A custom cutting device was used to cut sections every 4 mm corresponding to the MRI localizer of the second ex vivo MRI (Supplemental Figure 3, STEP file is provided as a supplemental file online; Figure 1I). This guaranteed equal cutting angles between the tumor specimen and the second ex vivo MRI slices and a correct localization for cutting the specimen according to the second ex vivo MRI. An experienced pathologist performed sectioning. To optimize the alignment of mpMRI and histology, large area sections were prepared for subsequent microtomy. These are specifically processed macroscopically and histologically and cover twice the area of a standard slide. Possible distortion artifacts by microtomy are thus minimized. Immunohistochemical staining was performed using anti-ALDH1A1 and anti-MIB1 antibodies. For this purpose, the 2 μm thick large area sections were deparaffinized and underwent heat-induced antigen retrieval. The large-area slices were then incubated with the respective primary antibody (ALDH1A1 as radioresistance and EMT-/MIB1 as proliferation marker) and with a detection system. All sections were counterstained with hematoxylin and eosin (H&E), digitized, and annotated.

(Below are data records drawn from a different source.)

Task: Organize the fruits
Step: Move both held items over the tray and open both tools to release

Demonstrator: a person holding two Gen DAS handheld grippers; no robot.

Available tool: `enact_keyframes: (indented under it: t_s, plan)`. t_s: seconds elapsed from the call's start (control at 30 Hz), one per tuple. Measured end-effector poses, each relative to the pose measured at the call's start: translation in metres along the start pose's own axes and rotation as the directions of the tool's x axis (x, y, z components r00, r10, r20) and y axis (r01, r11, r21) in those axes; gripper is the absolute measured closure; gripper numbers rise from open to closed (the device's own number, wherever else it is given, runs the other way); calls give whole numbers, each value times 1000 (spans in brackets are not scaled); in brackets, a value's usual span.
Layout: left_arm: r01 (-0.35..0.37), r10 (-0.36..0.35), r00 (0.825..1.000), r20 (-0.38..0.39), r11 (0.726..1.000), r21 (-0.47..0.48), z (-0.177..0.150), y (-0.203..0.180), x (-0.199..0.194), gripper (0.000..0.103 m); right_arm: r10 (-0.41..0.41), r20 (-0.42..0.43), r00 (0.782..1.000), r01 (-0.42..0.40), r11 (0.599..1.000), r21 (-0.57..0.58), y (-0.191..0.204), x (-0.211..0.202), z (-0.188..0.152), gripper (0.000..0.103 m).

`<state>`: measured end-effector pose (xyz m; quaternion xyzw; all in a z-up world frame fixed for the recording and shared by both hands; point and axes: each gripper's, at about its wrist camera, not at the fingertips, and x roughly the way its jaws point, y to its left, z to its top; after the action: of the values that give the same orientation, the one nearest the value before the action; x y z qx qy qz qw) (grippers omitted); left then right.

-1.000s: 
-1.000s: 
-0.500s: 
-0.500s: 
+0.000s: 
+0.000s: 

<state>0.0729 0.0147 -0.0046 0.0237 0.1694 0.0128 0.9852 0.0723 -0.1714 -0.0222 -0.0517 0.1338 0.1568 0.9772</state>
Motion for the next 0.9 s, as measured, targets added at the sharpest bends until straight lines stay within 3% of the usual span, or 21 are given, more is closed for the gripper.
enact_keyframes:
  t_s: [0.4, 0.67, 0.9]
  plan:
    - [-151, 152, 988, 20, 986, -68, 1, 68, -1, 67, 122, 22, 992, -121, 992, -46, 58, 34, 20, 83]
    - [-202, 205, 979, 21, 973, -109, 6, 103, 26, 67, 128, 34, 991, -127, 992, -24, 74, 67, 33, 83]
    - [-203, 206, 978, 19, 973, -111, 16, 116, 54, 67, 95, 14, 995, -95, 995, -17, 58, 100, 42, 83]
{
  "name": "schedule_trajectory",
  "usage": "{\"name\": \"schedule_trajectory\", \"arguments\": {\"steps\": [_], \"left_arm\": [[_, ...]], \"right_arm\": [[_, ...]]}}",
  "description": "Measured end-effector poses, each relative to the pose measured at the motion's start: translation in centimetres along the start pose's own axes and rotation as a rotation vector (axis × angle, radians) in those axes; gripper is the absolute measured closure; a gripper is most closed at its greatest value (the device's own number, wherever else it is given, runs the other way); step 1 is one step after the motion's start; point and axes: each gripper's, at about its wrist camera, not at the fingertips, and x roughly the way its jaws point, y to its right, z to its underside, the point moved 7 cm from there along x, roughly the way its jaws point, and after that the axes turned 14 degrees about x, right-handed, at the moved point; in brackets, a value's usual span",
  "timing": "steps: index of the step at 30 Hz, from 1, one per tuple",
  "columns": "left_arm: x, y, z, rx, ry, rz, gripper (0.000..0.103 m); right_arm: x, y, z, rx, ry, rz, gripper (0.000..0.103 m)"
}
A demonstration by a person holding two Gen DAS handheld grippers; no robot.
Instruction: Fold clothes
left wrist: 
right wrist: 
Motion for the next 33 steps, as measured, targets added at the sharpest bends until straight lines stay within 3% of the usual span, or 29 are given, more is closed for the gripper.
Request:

Co-registration of macroscopic and histopathological slices to second ex vivo MRI and in vivo mpMRI was performed using the navigation tool of the nora - medical imaging platform (Figure 1J). In this step, macroscopic and histopathological slices were digitized and transferred to the nora - medical imaging platform.
Corresponding landmarks were manually identified across the macroscopic, histopathological, in vivo, and ex vivo MRI sections. In consensus, a pathologist (8 years of experience) and a radiologist (5 years of experience) defined a total of n=30-40 landmarks for every pair of MRI and pathology sections, corresponding to contours of marked tumor portions, such as solid/cystic/necrotic parts. Subsequently, the landmarks were randomly split into two independent sets, one for nonrigid elastic co-registration and the other for evaluating the accuracy of the registration. To avoid errors due to the random split of landmarks, this step was iteratively repeated 100 times per pair of sections.
Flowchart of the co-registration procedure.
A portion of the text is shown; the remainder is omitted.